From the 2000 census, 661 or 83.9% belonged to the Swiss Reformed Church, while 55 or 7.0% were Roman Catholic. Of the rest of the population, there were 2 members of an Orthodox church (or about 0.25% of the population), and there were 13 individuals (or about 1.65% of the population) who belonged to another Christian church. There were 9 (or about 1.14% of the population) who were Islamic. There were 2 individuals who belonged to another church. 22 (or about 2.79% of the population) belonged to no church, are agnostic or atheist, and 24 individuals (or about 3.05% of the population) did not answer the question.

==Education==
In Walperswil, about 59.5% of the population have completed non-mandatory upper secondary education, and 15.4% have completed additional higher education (either university or a Fachhochschule). Of the 73 who had completed some form of tertiary schooling listed in the census, 68.5% were Swiss men, 27.4% were Swiss women.

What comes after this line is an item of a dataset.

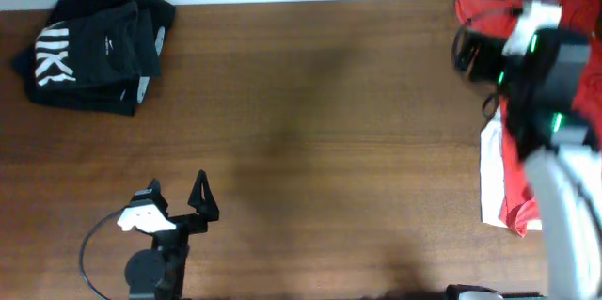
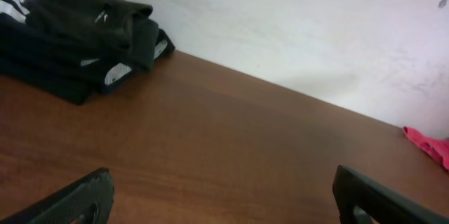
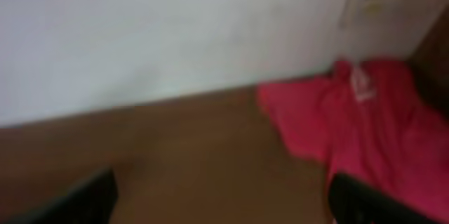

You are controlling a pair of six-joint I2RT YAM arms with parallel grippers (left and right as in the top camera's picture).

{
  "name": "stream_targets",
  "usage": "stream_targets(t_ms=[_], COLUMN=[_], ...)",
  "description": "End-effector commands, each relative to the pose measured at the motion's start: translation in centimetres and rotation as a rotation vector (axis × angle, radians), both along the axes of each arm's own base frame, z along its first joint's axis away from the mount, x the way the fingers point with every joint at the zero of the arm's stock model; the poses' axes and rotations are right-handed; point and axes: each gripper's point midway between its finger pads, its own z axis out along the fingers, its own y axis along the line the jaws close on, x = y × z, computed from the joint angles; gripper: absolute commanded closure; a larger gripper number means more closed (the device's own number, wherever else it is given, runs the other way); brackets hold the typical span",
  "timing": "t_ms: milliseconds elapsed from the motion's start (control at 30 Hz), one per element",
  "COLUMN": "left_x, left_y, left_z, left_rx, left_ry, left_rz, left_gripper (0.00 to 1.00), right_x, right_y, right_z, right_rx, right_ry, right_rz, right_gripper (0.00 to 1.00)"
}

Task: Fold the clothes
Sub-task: 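Reach the right gripper to the red shirt pile and grasp it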

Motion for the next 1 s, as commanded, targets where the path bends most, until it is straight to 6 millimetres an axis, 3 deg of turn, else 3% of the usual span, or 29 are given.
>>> stream_targets(t_ms=[0,100,133,233,333,500,567,667,733,767,800,833,867,933,967], left_x=[0.0,0.0,0.0,0.0,0.0,0.0,0.0,0.0,0.0,0.0,0.0,0.0,0.0,0.0,0.0], left_y=[0.0,0.0,0.0,0.0,0.0,0.0,0.0,0.0,0.0,0.0,0.0,0.0,0.0,0.0,0.0], left_z=[-0.2,-0.2,-0.2,-0.2,-0.2,-0.2,-0.2,-0.2,-0.2,-0.2,-0.2,-0.2,-0.2,-0.2,-0.2], left_rx=[-0.009,-0.009,-0.009,-0.009,-0.009,-0.009,-0.009,-0.009,-0.009,-0.009,-0.009,-0.009,-0.009,-0.009,-0.009], left_ry=[0.003,0.003,0.003,0.003,0.003,0.003,0.003,0.003,0.003,0.003,0.003,0.003,0.003,0.003,0.003], left_rz=[0.0,0.0,0.0,0.0,0.0,0.0,0.0,0.0,0.0,0.0,0.0,0.0,0.0,0.0,0.0], left_gripper=[0.01,0.01,0.01,0.01,0.01,0.01,0.01,0.01,0.01,0.01,0.01,0.01,0.01,0.01,0.01], right_x=[4.0,8.3,10.3,12.9,14.7,14.8,14.5,14.2,14.6,14.7,14.8,14.8,14.8,15.2,15.3], right_y=[-5.1,-7.5,-8.2,-9.8,-10.8,-13.5,-14.5,-14.4,-13.4,-12.9,-12.6,-12.5,-12.2,-10.9,-10.2], right_z=[-1.5,-6.8,-9.6,-14.9,-22.9,-27.7,-28.9,-31.3,-31.3,-31.4,-31.4,-31.3,-31.2,-30.8,-30.5], right_rx=[-0.054,-0.102,-0.113,-0.136,-0.12,-0.113,-0.053,0.009,-0.037,-0.046,-0.067,-0.1,-0.127,-0.142,-0.143], right_ry=[0.208,0.442,0.494,0.538,0.599,0.631,0.619,0.626,0.635,0.638,0.646,0.662,0.677,0.684,0.684], right_rz=[-0.048,0.018,0.027,-0.009,-0.007,-0.018,0.007,0.067,0.119,0.125,0.12,0.102,0.092,0.105,0.112], right_gripper=[0.01,0.01,0.01,0.01,0.01,0.0,0.08,0.09,0.09,0.13,0.27,0.53,0.59,0.88,0.96])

The Canton of Bern school system provides one year of non-obligatory Kindergarten, followed by six years of Primary school. This is followed by three years of obligatory lower Secondary school where the students are separated according to ability and aptitude. Following the lower Secondary students may attend additional schooling or they may enter an apprenticeship.

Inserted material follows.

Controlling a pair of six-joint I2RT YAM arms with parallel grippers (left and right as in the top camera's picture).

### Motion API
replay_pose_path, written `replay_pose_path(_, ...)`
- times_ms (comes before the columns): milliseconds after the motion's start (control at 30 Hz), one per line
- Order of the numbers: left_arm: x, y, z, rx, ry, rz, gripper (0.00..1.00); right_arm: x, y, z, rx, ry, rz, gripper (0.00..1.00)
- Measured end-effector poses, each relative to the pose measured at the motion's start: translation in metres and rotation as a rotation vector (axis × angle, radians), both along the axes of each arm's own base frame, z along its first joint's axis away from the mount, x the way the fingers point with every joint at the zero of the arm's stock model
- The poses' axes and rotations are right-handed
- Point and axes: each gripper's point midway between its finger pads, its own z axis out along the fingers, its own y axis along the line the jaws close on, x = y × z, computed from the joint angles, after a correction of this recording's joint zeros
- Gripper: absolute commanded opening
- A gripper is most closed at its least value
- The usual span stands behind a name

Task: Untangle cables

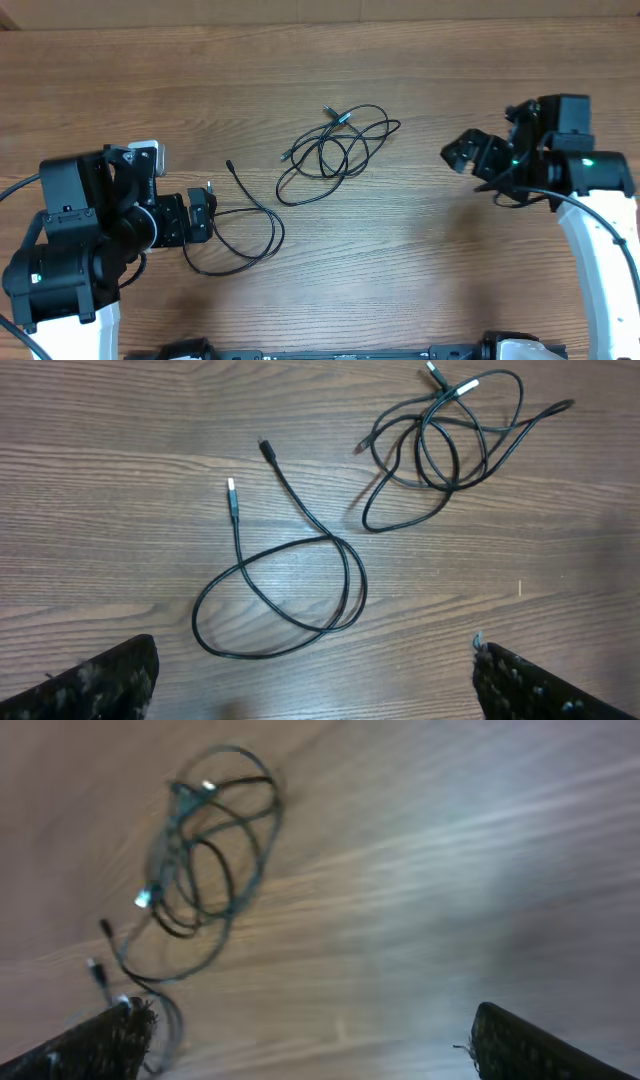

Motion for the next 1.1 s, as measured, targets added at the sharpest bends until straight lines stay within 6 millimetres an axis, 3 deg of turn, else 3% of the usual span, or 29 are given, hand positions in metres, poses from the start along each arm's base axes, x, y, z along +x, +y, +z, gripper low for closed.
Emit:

During the 2011-12 school year, there were a total of 119 students attending classes in Walperswil. There was one kindergarten class with a total of 14 students in the municipality. The municipality had 4 primary classes and 88 students. Of the primary students, 1.1% have a different mother language than the classroom language. During the same year, there was one lower secondary class with a total of 17 students.

As of In 2000 2000, there were a total of 127 students attending any school in the municipality. Of those, 67 both lived and attended school in the municipality, while 60 students came from another municipality. During the same year, 44 residents attended schools outside the municipality.